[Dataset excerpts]
================

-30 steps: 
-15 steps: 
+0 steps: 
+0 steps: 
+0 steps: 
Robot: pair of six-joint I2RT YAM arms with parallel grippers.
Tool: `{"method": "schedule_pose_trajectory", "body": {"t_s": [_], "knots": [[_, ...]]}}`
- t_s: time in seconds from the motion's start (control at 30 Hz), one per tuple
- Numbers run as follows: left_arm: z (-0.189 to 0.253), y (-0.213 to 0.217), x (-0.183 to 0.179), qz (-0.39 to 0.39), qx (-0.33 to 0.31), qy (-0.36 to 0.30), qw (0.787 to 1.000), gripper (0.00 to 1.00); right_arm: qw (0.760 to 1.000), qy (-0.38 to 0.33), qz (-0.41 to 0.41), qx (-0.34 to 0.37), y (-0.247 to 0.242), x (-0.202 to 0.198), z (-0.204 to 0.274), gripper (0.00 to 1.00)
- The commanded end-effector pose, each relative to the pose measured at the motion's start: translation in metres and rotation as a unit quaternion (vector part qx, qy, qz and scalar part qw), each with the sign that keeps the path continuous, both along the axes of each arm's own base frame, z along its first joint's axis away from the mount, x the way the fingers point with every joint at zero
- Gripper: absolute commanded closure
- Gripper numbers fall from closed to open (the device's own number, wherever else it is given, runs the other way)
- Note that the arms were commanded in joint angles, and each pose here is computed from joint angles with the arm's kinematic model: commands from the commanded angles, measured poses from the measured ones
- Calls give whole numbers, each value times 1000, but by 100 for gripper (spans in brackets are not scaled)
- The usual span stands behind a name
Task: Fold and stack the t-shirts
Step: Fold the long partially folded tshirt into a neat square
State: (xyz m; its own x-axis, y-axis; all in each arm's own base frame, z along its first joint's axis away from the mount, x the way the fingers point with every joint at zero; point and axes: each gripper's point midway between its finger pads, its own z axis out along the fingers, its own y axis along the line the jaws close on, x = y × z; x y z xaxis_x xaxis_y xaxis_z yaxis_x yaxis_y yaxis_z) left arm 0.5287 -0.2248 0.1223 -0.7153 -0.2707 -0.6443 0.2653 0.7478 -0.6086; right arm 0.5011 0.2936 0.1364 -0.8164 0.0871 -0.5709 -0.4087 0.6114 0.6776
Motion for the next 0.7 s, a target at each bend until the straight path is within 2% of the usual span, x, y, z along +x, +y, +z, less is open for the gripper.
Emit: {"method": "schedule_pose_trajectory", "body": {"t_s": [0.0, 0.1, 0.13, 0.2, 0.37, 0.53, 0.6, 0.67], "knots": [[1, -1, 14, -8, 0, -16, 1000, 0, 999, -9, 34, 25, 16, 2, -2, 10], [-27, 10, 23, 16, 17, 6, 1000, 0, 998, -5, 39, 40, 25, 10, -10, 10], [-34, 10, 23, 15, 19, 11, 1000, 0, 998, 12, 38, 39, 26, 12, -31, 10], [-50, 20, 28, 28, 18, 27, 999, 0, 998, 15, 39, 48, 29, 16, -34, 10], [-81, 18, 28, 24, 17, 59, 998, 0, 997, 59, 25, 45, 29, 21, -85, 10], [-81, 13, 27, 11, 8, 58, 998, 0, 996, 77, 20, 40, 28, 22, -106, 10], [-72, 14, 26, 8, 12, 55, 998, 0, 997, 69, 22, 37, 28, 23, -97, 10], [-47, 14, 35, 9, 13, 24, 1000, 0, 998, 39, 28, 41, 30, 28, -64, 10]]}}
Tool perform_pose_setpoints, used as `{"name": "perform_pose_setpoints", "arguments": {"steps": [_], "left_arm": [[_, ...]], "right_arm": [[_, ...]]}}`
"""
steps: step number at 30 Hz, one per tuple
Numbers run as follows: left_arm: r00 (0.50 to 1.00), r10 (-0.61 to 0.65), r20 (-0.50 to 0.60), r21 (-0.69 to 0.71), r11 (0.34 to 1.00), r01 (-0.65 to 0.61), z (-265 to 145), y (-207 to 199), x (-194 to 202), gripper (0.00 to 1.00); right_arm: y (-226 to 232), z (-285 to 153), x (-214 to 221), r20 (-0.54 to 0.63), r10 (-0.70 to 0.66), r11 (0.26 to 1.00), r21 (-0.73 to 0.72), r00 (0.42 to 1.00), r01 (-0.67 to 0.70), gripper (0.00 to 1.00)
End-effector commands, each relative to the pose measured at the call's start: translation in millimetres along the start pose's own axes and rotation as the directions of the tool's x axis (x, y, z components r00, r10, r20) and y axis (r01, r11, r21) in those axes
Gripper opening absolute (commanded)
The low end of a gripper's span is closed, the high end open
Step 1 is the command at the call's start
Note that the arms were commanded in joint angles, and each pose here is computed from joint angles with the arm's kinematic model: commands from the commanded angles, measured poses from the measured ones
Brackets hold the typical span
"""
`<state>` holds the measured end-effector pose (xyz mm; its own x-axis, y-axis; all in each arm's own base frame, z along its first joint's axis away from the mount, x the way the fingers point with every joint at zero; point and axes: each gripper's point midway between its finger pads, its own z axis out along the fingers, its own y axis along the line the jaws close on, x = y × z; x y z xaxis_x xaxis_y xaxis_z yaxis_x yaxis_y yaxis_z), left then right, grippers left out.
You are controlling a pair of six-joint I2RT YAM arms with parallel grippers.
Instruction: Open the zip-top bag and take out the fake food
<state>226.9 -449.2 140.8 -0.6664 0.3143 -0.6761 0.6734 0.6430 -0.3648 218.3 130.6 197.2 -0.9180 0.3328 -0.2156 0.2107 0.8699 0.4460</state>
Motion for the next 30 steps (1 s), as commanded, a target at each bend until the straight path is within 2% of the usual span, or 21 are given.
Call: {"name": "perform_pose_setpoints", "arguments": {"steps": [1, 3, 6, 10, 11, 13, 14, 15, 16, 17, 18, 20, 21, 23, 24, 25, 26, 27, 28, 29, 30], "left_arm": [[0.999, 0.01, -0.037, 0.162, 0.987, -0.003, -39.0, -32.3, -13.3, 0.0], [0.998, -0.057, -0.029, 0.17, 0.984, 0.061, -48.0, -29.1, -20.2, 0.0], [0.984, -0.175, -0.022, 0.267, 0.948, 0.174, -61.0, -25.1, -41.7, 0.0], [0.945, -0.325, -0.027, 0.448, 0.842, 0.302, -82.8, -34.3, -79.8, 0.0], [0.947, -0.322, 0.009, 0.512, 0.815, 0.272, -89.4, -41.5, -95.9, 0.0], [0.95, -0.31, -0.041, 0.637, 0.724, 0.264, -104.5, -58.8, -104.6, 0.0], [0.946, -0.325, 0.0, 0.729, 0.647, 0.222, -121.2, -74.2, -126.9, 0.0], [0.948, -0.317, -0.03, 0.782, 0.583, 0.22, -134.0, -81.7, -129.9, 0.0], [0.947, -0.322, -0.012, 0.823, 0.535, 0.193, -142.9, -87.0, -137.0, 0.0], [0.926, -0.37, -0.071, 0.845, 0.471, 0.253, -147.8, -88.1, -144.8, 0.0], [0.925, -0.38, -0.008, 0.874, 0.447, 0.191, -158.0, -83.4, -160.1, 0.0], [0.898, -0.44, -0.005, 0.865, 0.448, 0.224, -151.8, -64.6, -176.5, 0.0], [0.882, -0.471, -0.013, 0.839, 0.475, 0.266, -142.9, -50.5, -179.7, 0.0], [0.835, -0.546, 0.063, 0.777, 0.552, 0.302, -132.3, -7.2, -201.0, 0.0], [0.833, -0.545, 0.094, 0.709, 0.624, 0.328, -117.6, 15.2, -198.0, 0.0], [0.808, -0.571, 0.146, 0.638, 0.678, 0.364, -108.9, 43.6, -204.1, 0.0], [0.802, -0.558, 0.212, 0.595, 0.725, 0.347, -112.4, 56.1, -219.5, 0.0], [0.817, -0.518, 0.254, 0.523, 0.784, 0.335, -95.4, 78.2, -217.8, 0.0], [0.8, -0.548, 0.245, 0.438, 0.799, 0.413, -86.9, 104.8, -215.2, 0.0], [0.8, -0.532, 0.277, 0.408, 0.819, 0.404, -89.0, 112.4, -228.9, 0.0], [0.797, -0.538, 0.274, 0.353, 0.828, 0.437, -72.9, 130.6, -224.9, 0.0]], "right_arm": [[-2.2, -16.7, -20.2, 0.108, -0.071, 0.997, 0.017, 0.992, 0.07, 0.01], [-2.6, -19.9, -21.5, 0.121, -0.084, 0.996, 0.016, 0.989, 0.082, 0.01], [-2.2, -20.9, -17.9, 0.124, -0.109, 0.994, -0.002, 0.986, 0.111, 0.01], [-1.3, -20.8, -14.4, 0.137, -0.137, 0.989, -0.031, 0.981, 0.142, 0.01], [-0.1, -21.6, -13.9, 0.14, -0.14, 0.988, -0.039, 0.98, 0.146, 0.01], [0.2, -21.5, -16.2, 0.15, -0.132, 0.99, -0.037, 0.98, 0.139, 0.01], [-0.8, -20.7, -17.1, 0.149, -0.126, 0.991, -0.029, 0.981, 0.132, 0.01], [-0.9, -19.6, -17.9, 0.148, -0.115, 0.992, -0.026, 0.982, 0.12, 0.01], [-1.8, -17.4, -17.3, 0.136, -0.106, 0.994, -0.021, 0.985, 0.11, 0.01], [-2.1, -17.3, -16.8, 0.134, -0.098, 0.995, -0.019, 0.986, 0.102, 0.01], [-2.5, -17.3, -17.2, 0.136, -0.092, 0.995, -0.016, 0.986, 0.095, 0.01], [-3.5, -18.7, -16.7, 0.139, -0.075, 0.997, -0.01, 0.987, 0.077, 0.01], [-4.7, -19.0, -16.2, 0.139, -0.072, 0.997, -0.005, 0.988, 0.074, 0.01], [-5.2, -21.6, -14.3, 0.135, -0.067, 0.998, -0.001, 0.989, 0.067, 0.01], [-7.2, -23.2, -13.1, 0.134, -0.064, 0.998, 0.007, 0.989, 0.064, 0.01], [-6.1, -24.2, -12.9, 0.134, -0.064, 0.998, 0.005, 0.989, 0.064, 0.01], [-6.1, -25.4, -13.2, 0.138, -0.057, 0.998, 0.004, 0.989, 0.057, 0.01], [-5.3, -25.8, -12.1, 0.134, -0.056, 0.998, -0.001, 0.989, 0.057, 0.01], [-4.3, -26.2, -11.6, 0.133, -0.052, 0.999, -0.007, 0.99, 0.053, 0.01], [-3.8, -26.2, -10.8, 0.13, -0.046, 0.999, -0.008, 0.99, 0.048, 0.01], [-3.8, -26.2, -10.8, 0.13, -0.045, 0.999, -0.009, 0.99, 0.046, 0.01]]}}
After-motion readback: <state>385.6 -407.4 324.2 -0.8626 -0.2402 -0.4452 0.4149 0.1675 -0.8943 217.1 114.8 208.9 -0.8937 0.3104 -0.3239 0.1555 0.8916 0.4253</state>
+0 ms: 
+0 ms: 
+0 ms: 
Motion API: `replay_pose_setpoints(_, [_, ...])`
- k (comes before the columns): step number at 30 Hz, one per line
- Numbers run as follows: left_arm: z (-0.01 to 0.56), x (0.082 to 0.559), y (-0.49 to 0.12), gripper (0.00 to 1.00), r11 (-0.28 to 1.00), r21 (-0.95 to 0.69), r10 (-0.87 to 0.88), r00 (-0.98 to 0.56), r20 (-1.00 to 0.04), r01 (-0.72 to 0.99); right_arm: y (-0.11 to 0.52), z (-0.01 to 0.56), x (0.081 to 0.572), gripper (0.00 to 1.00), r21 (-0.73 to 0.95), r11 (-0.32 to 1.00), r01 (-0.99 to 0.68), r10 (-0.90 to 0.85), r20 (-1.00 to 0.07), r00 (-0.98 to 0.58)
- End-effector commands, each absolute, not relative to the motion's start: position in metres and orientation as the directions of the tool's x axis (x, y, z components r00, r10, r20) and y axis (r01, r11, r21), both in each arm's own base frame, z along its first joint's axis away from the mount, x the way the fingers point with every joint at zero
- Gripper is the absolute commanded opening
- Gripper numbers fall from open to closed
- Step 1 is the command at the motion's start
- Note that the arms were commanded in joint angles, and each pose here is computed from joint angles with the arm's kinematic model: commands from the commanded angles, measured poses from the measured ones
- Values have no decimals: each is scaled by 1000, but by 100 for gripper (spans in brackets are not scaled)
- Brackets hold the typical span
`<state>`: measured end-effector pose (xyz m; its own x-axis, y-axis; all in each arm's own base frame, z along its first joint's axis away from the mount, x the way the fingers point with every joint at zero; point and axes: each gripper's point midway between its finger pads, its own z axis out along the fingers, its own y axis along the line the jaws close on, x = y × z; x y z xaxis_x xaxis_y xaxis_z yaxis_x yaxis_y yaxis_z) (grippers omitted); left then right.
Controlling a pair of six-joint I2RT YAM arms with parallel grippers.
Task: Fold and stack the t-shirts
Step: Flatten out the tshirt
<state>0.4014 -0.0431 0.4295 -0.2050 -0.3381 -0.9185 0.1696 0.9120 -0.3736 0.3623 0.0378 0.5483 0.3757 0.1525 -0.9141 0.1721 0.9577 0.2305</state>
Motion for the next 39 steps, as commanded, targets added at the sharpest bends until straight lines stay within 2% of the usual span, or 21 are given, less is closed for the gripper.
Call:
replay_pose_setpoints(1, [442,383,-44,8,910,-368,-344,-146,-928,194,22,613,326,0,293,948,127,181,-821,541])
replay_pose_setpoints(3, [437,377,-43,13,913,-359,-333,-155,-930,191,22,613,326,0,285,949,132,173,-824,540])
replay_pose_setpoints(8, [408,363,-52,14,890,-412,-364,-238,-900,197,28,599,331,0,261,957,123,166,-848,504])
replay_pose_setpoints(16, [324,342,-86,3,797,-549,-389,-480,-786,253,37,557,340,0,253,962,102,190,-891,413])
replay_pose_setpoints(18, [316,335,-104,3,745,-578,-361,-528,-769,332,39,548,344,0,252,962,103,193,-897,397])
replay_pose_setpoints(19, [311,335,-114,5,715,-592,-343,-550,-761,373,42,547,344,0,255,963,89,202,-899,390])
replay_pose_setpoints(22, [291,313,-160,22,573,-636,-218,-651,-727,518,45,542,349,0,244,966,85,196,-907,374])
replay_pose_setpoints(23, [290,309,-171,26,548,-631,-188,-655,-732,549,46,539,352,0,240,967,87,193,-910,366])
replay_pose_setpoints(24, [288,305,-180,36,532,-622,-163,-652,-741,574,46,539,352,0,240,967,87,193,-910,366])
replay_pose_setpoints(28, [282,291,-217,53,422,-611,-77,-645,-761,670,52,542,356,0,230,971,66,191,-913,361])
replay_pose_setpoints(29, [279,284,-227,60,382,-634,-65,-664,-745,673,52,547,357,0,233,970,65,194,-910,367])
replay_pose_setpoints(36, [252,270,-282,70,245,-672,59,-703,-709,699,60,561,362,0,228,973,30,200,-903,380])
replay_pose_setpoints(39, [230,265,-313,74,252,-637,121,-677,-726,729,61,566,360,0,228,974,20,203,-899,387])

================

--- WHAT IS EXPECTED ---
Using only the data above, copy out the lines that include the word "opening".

--- FINAL ANSWER ---
Gripper opening absolute (commanded)
- Gripper is the absolute commanded opening

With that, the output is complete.